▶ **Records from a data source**

##############################

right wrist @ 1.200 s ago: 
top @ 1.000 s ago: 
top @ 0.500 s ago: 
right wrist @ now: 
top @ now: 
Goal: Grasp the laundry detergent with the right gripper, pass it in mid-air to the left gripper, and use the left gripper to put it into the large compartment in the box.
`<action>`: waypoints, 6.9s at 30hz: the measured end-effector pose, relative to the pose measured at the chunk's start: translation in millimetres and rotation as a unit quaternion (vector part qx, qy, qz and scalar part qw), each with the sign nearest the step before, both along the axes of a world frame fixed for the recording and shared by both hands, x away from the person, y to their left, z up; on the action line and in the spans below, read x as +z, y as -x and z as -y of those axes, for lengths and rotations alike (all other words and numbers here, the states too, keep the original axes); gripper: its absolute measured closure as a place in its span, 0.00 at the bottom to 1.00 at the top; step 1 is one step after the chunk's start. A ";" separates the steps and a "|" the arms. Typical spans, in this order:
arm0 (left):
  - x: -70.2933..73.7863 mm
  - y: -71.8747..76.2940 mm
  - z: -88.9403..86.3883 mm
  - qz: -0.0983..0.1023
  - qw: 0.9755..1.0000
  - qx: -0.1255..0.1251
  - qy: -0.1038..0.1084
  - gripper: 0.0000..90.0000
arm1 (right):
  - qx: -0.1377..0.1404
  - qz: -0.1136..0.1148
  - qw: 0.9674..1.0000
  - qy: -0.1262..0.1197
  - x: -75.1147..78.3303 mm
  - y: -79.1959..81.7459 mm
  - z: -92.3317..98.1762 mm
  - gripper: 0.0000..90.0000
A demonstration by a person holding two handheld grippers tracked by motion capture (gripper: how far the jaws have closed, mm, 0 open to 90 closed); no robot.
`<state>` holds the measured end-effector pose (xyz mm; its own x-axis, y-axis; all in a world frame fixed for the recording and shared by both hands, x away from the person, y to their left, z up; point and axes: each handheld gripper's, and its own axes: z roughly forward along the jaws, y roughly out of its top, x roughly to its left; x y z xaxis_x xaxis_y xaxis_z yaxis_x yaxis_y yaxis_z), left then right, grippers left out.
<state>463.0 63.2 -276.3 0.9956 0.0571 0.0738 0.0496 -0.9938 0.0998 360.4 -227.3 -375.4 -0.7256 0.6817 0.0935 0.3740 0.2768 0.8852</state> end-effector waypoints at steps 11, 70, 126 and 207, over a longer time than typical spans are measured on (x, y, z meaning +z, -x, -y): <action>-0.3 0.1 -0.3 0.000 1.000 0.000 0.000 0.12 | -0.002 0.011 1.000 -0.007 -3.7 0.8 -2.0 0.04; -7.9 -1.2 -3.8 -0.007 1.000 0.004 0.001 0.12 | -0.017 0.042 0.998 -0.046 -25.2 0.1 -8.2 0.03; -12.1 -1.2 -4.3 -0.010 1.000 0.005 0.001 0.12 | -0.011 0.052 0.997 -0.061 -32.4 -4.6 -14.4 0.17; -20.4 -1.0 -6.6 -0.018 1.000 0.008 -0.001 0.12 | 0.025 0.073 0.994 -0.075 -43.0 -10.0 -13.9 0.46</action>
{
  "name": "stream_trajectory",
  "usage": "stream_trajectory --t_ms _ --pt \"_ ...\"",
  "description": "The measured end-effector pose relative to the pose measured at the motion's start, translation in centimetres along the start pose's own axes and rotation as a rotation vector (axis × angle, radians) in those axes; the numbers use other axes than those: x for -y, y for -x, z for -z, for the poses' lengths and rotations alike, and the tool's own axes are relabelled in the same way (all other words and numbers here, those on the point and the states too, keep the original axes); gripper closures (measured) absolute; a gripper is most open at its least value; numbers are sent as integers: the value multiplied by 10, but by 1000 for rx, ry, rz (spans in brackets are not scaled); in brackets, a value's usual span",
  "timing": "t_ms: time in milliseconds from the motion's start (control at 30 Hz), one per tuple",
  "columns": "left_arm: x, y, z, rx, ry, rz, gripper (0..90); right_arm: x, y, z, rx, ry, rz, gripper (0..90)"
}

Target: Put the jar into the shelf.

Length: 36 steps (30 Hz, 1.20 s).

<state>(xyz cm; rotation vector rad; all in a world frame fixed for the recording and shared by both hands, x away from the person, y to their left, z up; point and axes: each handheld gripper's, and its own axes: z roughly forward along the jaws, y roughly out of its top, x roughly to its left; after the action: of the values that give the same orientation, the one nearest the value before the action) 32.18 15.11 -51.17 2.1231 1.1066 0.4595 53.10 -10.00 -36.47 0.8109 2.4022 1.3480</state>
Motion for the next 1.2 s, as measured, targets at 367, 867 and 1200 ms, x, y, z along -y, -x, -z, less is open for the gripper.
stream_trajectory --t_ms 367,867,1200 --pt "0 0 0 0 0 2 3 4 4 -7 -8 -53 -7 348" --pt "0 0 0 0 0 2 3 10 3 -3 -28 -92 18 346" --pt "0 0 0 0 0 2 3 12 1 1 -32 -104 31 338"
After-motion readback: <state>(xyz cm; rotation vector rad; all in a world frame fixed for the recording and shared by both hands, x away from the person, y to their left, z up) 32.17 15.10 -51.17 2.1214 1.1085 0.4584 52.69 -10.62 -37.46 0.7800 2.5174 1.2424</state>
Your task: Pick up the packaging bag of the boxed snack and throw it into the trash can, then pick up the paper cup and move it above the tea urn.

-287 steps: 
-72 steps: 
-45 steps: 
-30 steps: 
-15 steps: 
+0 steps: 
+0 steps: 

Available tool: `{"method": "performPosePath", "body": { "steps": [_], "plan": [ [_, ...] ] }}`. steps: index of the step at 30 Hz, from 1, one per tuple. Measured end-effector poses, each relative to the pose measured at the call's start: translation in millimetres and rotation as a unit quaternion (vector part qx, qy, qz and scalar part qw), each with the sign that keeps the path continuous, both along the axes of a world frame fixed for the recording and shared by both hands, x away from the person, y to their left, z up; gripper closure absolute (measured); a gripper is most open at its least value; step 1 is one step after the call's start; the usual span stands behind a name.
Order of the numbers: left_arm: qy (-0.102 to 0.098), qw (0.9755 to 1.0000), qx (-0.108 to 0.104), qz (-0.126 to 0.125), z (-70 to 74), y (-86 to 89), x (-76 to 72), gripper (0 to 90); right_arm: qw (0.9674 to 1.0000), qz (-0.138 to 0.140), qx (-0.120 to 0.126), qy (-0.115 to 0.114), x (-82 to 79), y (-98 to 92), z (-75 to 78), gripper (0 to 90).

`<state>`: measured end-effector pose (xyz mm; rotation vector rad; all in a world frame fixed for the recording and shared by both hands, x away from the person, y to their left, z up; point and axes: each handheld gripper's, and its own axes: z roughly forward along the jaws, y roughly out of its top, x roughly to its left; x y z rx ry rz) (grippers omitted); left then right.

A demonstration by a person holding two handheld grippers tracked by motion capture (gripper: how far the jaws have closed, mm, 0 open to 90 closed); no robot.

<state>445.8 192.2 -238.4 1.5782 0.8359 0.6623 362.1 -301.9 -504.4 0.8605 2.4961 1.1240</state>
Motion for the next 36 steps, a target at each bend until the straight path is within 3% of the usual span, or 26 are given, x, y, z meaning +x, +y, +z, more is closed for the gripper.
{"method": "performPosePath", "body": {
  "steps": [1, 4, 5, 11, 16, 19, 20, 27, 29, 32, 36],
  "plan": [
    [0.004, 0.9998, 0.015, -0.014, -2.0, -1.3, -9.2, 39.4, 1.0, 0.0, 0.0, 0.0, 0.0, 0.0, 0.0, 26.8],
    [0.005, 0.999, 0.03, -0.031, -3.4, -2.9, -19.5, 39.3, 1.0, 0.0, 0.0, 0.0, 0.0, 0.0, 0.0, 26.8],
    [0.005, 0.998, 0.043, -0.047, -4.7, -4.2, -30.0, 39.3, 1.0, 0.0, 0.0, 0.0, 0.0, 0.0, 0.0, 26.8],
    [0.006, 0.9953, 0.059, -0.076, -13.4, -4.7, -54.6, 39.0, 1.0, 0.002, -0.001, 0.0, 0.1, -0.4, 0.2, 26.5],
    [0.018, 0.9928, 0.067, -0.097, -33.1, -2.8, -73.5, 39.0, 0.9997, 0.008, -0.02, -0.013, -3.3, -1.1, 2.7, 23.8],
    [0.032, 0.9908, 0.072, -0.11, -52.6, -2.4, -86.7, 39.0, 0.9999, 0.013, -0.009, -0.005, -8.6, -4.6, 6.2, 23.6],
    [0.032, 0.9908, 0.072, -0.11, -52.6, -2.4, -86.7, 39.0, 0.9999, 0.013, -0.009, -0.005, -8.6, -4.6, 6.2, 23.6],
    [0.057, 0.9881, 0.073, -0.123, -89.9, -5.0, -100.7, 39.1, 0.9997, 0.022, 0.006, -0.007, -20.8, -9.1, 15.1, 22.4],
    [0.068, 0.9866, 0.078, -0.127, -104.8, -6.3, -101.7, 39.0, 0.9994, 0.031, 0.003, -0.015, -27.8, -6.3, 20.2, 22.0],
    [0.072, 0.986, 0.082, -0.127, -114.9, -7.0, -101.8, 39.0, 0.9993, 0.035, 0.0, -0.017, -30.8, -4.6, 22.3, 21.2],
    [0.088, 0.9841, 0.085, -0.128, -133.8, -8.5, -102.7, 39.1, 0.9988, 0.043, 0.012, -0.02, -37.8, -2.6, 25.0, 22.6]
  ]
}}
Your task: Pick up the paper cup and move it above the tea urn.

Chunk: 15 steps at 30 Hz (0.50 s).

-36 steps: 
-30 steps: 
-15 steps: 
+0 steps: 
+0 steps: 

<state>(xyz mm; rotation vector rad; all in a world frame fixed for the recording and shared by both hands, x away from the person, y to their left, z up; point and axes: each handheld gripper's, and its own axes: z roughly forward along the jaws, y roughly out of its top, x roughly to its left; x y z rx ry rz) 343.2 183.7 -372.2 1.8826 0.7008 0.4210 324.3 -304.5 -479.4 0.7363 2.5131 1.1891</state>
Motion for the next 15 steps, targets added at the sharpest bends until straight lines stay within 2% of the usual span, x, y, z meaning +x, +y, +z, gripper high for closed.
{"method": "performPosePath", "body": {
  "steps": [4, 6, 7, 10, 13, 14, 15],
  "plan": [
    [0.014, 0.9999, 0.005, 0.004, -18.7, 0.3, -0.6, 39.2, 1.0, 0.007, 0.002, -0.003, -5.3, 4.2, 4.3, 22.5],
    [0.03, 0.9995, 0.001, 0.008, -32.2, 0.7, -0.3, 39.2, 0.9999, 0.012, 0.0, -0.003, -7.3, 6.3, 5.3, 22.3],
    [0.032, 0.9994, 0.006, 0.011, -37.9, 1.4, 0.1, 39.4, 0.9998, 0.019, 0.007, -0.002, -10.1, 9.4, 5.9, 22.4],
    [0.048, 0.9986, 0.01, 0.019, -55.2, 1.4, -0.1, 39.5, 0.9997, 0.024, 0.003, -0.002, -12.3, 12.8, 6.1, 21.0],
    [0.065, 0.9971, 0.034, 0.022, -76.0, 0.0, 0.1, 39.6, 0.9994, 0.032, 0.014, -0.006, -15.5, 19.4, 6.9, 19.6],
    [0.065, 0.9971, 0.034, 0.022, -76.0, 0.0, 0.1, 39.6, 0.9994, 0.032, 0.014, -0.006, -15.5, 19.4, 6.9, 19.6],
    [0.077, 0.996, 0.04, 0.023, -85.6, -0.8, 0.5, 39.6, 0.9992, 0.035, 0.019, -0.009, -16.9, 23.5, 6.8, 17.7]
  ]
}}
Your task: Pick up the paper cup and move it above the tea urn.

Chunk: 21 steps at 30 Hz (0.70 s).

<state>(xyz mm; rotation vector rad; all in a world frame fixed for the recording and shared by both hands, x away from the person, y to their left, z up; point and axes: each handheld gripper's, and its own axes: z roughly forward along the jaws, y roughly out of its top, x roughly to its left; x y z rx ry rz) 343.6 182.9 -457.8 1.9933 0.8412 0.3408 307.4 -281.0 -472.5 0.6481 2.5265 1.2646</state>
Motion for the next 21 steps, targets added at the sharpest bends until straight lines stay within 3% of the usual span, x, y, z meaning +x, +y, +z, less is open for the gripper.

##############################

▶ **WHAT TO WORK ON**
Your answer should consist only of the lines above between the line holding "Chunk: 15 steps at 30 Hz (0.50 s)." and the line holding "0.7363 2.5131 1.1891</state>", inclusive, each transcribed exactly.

▶ **RESULT FOR THIS EXERCISE**
Chunk: 15 steps at 30 Hz (0.50 s).

-36 steps: 
-30 steps: 
-15 steps: 
+0 steps: 
+0 steps: 

<state>(xyz mm; rotation vector rad; all in a world frame fixed for the recording and shared by both hands, x away from the person, y to their left, z up; point and axes: each handheld gripper's, and its own axes: z roughly forward along the jaws, y roughly out of its top, x roughly to its left; x y z rx ry rz) 343.2 183.7 -372.2 1.8826 0.7008 0.4210 324.3 -304.5 -479.4 0.7363 2.5131 1.1891</state>

The output contains nothing further.